Your assignment:
Output the number of lines in the entries below with the string "bracelet" in them, and nothing further.

Record set:
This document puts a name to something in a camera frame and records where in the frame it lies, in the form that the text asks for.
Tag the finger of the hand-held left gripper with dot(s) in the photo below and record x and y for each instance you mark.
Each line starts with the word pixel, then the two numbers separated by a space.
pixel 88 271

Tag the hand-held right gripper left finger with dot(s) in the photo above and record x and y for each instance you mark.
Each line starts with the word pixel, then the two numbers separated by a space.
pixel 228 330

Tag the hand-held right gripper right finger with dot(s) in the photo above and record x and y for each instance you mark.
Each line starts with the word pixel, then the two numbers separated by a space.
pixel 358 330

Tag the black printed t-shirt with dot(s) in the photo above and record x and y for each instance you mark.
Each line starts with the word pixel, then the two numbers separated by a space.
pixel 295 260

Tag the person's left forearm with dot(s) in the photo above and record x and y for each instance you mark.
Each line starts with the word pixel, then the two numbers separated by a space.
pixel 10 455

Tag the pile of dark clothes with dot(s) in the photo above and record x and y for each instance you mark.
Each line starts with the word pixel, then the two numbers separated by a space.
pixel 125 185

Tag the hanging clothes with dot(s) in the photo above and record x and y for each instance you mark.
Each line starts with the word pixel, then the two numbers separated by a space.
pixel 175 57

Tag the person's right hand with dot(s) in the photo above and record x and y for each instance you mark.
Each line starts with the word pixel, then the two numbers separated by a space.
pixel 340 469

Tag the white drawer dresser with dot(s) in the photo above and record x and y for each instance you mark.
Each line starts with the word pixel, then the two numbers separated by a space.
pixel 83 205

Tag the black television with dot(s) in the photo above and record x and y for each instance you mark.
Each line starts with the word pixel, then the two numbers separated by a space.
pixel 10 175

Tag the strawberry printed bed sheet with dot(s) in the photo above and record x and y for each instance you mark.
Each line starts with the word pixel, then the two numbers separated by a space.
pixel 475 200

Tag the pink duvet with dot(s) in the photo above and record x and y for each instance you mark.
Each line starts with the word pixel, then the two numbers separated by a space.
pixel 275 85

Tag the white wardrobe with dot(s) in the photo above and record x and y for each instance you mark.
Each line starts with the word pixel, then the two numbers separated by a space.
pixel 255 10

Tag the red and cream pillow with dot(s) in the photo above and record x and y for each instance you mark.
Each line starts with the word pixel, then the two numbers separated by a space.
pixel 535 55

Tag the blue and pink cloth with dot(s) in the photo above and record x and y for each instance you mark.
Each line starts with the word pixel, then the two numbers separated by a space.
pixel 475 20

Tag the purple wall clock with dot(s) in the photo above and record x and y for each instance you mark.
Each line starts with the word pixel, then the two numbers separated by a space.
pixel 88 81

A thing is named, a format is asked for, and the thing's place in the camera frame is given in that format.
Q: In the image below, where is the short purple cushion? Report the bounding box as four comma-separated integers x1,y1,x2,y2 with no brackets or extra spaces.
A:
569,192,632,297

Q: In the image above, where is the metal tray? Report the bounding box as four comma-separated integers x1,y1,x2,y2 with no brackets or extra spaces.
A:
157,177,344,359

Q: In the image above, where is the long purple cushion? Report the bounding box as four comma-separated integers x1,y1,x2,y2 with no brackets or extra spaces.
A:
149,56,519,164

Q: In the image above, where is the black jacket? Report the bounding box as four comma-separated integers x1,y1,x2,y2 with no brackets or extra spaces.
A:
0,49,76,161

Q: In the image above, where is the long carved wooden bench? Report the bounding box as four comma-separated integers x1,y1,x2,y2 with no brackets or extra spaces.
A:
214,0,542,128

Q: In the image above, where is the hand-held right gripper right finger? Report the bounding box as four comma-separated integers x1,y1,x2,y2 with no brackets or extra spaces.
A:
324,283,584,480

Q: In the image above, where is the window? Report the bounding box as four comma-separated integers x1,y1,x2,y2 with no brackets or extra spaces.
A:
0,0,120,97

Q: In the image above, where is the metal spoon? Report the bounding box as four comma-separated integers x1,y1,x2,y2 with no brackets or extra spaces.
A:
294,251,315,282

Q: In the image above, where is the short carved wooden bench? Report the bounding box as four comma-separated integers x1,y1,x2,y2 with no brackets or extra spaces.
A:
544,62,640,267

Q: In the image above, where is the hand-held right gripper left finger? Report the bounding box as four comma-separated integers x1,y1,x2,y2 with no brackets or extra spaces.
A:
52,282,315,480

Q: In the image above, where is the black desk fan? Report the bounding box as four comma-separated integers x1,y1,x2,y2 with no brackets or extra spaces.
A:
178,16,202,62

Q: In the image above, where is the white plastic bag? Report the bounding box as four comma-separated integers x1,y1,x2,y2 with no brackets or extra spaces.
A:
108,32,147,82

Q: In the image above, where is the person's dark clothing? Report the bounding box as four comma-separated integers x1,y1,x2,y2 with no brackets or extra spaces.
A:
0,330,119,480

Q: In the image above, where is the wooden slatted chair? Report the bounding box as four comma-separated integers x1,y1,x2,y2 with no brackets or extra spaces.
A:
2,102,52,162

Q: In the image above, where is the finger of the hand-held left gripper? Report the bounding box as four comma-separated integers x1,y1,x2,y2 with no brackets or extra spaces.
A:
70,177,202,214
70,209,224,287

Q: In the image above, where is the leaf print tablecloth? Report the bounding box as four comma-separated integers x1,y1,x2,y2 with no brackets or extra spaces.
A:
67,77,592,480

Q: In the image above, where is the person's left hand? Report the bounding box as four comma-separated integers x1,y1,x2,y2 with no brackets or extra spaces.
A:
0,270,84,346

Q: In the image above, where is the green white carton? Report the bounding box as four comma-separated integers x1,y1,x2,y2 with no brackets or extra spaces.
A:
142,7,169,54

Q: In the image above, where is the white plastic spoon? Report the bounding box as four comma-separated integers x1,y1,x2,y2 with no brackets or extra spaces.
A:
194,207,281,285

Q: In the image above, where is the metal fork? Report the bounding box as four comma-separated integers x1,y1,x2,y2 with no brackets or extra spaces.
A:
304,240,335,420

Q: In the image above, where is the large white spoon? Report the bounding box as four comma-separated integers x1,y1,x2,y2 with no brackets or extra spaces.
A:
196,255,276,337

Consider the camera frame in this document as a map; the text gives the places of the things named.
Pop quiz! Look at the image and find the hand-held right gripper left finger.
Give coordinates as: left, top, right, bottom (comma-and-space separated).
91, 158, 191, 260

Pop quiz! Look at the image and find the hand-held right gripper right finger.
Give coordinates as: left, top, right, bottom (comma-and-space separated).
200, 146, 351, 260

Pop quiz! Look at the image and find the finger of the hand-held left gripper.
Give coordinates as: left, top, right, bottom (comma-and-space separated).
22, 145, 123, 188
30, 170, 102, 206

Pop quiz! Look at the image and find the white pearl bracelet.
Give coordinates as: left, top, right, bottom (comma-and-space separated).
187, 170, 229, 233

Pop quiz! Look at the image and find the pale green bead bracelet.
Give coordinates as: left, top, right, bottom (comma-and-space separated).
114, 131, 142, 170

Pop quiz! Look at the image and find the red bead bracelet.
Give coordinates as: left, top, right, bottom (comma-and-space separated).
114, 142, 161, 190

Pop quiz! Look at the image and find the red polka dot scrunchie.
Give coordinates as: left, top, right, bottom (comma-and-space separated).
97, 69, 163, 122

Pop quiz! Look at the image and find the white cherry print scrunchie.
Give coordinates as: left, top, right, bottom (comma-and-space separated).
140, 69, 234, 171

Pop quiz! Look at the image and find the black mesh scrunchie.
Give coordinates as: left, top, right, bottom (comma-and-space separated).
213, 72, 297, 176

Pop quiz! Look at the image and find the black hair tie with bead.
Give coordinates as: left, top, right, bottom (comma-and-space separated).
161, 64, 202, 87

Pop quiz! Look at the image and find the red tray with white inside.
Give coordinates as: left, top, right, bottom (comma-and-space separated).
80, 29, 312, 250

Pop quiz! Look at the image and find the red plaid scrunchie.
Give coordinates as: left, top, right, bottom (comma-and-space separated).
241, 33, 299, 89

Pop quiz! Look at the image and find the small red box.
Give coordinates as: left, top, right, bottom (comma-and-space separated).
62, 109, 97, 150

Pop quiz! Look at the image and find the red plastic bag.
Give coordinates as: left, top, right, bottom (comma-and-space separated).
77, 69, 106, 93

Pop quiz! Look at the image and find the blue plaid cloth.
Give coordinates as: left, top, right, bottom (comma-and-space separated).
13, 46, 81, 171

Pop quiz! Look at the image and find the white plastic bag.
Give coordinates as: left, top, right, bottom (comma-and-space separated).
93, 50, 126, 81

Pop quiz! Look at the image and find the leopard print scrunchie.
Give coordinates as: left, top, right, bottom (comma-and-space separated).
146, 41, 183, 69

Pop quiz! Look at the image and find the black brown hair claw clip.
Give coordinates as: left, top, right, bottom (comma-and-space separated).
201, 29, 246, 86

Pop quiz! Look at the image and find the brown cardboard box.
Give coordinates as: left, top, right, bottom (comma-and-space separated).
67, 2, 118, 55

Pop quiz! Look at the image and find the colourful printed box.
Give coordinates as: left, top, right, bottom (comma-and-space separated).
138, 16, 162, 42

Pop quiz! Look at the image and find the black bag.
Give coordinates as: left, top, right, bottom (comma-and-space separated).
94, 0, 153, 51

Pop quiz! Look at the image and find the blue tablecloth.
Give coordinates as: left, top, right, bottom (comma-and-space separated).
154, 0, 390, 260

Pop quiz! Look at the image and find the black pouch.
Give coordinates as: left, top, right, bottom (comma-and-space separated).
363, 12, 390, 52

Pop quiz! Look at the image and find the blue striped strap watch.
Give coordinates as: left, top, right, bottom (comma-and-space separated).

Your solution:
3